The Chronicle of Higher Education
There is a sense in which the whole of Marx’s writing boils down to several embarrassing questions: Why is it that the capitalist West has accumulated more resources than human history has ever witnessed, yet appears powerless to overcome poverty, starvation, exploitation, and inequality? What are the mechanisms by which affluence for a minority seems to breed hardship and indignity for the many? Why does private wealth seem to go hand in hand with public squalor? Is it, as the good-hearted liberal reformist suggests, that we have simply not got around to mopping up these pockets of human misery, but shall do so in the fullness of time? Or is it more plausible to maintain that there is something in the nature of capitalism itself which generates deprivation and inequality?
Yes. (That was easy!)
Marx was the first thinker to talk in those terms.
He also famously once said, I am not a Marxist and no doubt would be appalled by those on the far left who squabble over their interpretations of what he wrote.
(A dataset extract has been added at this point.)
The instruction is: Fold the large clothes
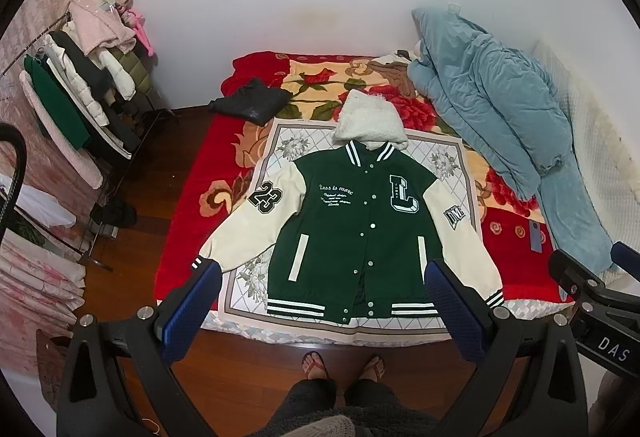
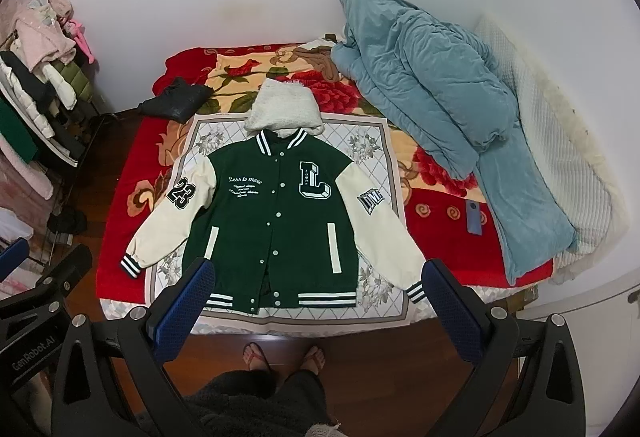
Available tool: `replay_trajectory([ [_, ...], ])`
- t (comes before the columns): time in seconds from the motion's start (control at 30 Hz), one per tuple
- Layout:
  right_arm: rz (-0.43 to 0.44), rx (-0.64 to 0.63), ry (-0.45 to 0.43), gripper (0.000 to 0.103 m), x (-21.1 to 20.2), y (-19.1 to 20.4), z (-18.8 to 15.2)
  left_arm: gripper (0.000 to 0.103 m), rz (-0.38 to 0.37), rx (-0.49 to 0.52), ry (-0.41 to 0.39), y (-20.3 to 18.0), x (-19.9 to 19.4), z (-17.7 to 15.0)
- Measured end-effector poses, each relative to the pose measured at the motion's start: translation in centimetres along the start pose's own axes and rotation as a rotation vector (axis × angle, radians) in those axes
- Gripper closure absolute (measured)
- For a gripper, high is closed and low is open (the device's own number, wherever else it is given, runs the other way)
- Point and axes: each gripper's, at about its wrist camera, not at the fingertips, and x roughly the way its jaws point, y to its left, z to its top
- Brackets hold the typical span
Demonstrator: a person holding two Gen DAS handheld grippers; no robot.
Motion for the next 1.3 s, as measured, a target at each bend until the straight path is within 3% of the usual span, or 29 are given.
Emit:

The article points out that Marx praised capitalism because of the power and force with which it destroyed feudalism (Anyone out there want to be a serf? Didn’t think so.) But he rightfully slams it for not letting most share in the advances capitalism brought. Instead, a few have hogged most of the resources.
The recent financial crashes have forced us once again to think of the setup under which we live as a whole, and it was Marx who first made it possible to do so.